• WHAT TO PRODUCE
Even where a record seems odd, copy it exactly as it appears below.

• TASK INPUT

BEGIN

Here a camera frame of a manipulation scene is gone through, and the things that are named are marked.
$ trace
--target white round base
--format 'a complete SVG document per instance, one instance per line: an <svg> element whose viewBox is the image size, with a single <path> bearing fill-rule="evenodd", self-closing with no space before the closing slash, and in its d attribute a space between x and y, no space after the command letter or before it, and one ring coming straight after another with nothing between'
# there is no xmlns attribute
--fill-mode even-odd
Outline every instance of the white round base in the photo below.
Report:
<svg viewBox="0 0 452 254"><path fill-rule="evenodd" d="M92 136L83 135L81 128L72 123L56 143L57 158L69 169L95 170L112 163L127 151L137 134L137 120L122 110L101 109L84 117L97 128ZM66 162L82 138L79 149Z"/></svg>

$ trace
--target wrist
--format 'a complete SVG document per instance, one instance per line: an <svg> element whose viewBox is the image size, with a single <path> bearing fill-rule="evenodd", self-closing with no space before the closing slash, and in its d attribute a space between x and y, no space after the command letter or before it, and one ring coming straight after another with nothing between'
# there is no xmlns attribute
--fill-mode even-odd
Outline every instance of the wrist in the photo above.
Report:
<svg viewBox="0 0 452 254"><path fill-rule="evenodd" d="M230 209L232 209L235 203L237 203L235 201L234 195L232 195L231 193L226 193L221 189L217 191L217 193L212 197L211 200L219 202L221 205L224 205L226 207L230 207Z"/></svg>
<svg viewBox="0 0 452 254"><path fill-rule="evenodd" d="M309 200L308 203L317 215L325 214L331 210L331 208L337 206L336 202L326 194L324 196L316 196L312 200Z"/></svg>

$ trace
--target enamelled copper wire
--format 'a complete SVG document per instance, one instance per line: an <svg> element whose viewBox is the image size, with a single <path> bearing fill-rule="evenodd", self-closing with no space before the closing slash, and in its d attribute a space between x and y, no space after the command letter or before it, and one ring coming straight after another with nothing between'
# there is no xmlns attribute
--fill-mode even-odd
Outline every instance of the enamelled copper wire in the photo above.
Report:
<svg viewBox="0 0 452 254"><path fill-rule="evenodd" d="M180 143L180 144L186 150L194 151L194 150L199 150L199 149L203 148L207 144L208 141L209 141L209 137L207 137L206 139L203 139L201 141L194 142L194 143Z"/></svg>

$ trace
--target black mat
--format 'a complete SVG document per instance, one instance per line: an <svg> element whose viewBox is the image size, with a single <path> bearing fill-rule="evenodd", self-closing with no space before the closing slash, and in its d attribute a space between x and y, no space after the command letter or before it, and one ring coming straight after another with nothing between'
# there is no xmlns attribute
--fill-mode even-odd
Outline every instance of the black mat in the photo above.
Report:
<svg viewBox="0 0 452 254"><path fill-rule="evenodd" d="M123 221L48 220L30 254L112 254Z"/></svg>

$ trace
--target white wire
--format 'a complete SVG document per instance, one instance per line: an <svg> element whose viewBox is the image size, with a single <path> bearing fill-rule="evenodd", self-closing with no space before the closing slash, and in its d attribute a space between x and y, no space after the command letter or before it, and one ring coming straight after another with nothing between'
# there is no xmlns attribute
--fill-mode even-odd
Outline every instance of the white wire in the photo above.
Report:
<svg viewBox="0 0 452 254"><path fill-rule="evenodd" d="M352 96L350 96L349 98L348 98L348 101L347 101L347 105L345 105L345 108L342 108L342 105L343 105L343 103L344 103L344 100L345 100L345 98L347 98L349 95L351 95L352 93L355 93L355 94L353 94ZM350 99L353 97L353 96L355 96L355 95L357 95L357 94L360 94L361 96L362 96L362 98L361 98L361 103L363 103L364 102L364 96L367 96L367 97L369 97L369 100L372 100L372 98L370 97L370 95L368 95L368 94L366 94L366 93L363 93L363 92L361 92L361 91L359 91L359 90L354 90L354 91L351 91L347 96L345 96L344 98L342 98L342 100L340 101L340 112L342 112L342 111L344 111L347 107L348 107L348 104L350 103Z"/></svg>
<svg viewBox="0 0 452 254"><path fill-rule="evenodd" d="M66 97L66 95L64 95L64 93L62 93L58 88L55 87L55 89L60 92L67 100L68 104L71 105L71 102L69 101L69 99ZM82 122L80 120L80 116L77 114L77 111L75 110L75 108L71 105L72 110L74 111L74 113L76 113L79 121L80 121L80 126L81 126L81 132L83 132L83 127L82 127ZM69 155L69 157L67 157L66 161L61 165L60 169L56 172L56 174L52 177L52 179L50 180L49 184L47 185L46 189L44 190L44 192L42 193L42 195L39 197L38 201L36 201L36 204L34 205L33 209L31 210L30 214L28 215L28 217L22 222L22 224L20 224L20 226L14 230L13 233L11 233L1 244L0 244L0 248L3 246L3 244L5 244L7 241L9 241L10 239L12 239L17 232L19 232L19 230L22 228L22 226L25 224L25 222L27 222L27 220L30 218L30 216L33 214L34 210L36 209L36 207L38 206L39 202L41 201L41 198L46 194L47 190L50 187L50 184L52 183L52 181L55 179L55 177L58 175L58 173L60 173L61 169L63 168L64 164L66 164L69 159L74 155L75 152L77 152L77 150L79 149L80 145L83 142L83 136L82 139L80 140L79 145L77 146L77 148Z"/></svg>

END

• OUTPUT OF THE TASK
Here a camera frame of a manipulation scene is gone through, and the things that are named are marked.
$ trace
--target white round base
--format 'a complete SVG document per instance, one instance per line: an <svg> element whose viewBox is the image size, with a single <path> bearing fill-rule="evenodd", self-closing with no space before the closing slash, and in its d attribute a space between x and y, no space after the command letter or before it, and one ring coming straight after another with nothing between'
# there is no xmlns attribute
--fill-mode even-odd
Outline every instance of the white round base in the photo below.
Report:
<svg viewBox="0 0 452 254"><path fill-rule="evenodd" d="M92 136L83 135L81 128L72 123L56 143L57 158L69 169L95 170L112 163L127 151L137 134L137 120L122 110L101 109L84 117L97 128ZM66 162L82 138L79 149Z"/></svg>

$ trace
--target wrist
--format 'a complete SVG document per instance, one instance per line: an <svg> element whose viewBox is the image size, with a single <path> bearing fill-rule="evenodd", self-closing with no space before the closing slash, and in its d attribute a space between x and y, no space after the command letter or before it, and one ring coming straight after another with nothing between'
# there is no xmlns attribute
--fill-mode even-odd
Outline every instance of the wrist in the photo above.
Report:
<svg viewBox="0 0 452 254"><path fill-rule="evenodd" d="M230 209L232 209L235 203L237 203L235 201L234 195L232 195L231 193L226 193L221 189L217 191L217 193L212 197L211 200L219 202L221 205L224 205L226 207L230 207Z"/></svg>
<svg viewBox="0 0 452 254"><path fill-rule="evenodd" d="M309 200L308 203L317 215L325 214L331 210L331 208L337 206L336 202L326 194L324 196L316 196L312 200Z"/></svg>

$ trace
--target enamelled copper wire
--format 'a complete SVG document per instance, one instance per line: an <svg> element whose viewBox is the image size, with a single <path> bearing fill-rule="evenodd", self-closing with no space before the closing slash, and in its d attribute a space between x and y, no space after the command letter or before it, and one ring coming straight after another with nothing between'
# there is no xmlns attribute
--fill-mode even-odd
Outline every instance of the enamelled copper wire in the photo above.
Report:
<svg viewBox="0 0 452 254"><path fill-rule="evenodd" d="M180 143L180 144L186 150L194 151L194 150L199 150L199 149L203 148L207 144L208 141L209 141L209 137L207 137L206 139L203 139L201 141L194 142L194 143Z"/></svg>

$ trace
--target black mat
--format 'a complete SVG document per instance, one instance per line: an <svg> element whose viewBox is the image size, with a single <path> bearing fill-rule="evenodd", self-closing with no space before the closing slash, and in its d attribute a space between x and y, no space after the command letter or before it, and one ring coming straight after another with nothing between'
# there is no xmlns attribute
--fill-mode even-odd
Outline every instance of the black mat in the photo above.
Report:
<svg viewBox="0 0 452 254"><path fill-rule="evenodd" d="M123 221L48 220L30 254L112 254Z"/></svg>

$ trace
--target white wire
--format 'a complete SVG document per instance, one instance per line: an <svg> element whose viewBox is the image size, with a single <path> bearing fill-rule="evenodd", self-closing with no space before the closing slash, and in its d attribute a space between x and y, no space after the command letter or before it, and one ring coming straight after another with nothing between'
# there is no xmlns attribute
--fill-mode even-odd
Outline every instance of the white wire in the photo above.
Report:
<svg viewBox="0 0 452 254"><path fill-rule="evenodd" d="M352 96L350 96L349 98L348 98L348 101L347 101L347 105L345 105L345 108L342 108L342 105L343 105L343 103L344 103L344 100L345 100L345 98L347 98L349 95L351 95L352 93L355 93L355 94L353 94ZM350 99L353 97L353 96L355 96L355 95L357 95L357 94L360 94L361 96L362 96L362 98L361 98L361 103L363 103L364 102L364 96L367 96L367 97L369 97L369 100L372 100L372 98L370 97L370 95L368 95L368 94L366 94L366 93L363 93L363 92L361 92L361 91L359 91L359 90L354 90L354 91L351 91L347 96L345 96L344 98L342 98L342 100L340 101L340 112L342 112L342 111L344 111L347 107L348 107L348 104L350 103Z"/></svg>
<svg viewBox="0 0 452 254"><path fill-rule="evenodd" d="M66 97L66 95L64 95L64 93L62 93L58 88L55 87L55 89L60 92L67 100L68 104L71 105L71 102L69 101L69 99ZM82 122L80 120L80 116L77 114L77 111L75 110L75 108L71 105L72 110L74 111L74 113L76 113L79 121L80 121L80 126L81 126L81 132L83 132L83 127L82 127ZM69 155L69 157L67 157L66 161L61 165L60 169L56 172L56 174L52 177L52 179L50 180L49 184L47 185L46 189L44 190L44 192L42 193L42 195L39 197L38 201L36 201L36 204L34 205L33 209L31 210L30 214L28 215L28 217L22 222L22 224L20 224L20 226L14 230L13 233L11 233L1 244L0 244L0 248L3 246L3 244L5 244L7 241L9 241L10 239L12 239L17 232L19 232L19 230L22 228L22 226L25 224L25 222L27 222L27 220L30 218L30 216L33 214L34 210L36 209L36 207L38 206L39 202L41 201L41 198L46 194L47 190L50 187L50 184L52 183L52 181L55 179L55 177L58 175L58 173L60 173L61 169L63 168L64 164L66 164L69 159L74 155L75 152L77 152L77 150L79 149L80 145L83 142L83 136L82 139L80 140L79 145L77 146L77 148Z"/></svg>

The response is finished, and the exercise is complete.